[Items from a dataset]
=-=-=
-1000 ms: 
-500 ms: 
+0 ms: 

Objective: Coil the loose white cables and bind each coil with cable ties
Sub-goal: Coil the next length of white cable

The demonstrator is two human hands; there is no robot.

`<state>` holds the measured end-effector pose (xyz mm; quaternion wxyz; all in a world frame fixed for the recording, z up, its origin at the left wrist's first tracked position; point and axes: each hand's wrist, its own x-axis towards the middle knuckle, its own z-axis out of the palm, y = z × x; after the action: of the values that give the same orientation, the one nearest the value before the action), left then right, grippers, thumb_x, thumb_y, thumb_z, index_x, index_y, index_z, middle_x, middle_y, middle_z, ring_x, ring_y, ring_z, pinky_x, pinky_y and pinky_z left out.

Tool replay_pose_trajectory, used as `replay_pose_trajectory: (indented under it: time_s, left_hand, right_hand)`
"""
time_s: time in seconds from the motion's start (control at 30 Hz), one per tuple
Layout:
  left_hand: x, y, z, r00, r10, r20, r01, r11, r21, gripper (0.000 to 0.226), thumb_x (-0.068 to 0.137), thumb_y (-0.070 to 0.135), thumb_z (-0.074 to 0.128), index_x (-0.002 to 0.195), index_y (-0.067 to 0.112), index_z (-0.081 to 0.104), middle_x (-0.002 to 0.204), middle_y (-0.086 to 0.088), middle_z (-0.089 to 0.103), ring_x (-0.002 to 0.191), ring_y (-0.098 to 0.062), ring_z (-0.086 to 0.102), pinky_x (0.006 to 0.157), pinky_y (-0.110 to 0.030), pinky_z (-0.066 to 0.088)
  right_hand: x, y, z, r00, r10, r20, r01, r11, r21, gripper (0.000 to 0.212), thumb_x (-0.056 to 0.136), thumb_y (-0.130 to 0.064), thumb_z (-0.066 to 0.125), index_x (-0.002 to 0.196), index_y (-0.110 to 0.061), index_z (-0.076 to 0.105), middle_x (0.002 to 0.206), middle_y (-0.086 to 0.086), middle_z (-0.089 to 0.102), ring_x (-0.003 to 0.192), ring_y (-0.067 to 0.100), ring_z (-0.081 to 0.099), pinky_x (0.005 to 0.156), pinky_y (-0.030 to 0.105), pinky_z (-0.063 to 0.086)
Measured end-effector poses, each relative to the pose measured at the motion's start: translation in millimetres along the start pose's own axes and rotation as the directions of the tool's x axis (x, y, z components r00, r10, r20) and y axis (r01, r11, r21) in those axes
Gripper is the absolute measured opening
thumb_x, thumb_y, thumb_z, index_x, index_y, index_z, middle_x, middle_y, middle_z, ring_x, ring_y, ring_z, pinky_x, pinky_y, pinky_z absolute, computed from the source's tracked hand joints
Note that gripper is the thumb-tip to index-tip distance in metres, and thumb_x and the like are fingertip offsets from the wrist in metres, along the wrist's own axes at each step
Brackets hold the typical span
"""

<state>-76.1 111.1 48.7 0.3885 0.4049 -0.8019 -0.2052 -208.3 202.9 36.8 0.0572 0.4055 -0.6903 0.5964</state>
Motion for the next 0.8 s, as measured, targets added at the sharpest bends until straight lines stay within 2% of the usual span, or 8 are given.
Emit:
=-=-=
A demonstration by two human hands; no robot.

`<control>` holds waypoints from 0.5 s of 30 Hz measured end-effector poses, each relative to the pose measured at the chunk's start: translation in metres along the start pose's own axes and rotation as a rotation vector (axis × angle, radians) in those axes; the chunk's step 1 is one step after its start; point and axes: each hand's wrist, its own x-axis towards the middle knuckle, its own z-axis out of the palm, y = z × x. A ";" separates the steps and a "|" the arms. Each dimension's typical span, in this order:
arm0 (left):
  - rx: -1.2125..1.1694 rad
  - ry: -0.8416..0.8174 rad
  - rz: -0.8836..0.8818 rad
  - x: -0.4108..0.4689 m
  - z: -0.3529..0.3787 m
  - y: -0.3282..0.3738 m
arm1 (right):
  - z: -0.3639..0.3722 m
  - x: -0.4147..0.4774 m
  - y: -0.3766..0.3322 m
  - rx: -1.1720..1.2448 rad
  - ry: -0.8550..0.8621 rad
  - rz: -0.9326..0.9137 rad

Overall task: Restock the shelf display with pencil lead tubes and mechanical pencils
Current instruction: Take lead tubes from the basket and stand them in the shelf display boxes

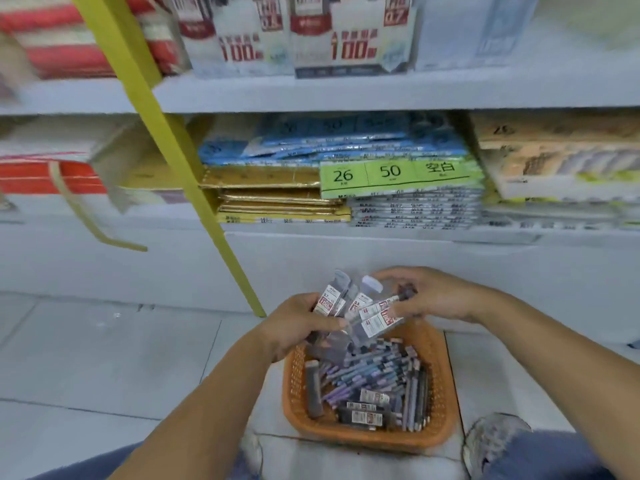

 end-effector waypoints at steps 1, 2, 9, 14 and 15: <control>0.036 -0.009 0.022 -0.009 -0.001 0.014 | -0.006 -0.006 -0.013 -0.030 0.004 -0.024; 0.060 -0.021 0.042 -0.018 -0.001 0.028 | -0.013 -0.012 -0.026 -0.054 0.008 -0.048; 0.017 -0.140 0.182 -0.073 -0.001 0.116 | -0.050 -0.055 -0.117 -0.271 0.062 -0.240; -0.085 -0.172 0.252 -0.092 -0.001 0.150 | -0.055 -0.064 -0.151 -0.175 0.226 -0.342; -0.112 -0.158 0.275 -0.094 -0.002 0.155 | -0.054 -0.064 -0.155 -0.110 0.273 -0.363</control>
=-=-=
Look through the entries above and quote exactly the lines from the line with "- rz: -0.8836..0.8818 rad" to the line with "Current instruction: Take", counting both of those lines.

Exercise result ->
  - rz: -0.8836..0.8818 rad
  - x: -0.4108..0.4689 m
  - z: -0.3529..0.3787 m
  - y: -0.3282..0.3738 m
arm1 (right):
  - z: -0.3639..0.3722 m
  - x: -0.4147..0.4774 m
  - y: -0.3766..0.3322 m
  - rx: -1.1720..1.2448 rad
  - ry: -0.8550..0.8621 rad
  - rz: -0.9326..0.9137 rad

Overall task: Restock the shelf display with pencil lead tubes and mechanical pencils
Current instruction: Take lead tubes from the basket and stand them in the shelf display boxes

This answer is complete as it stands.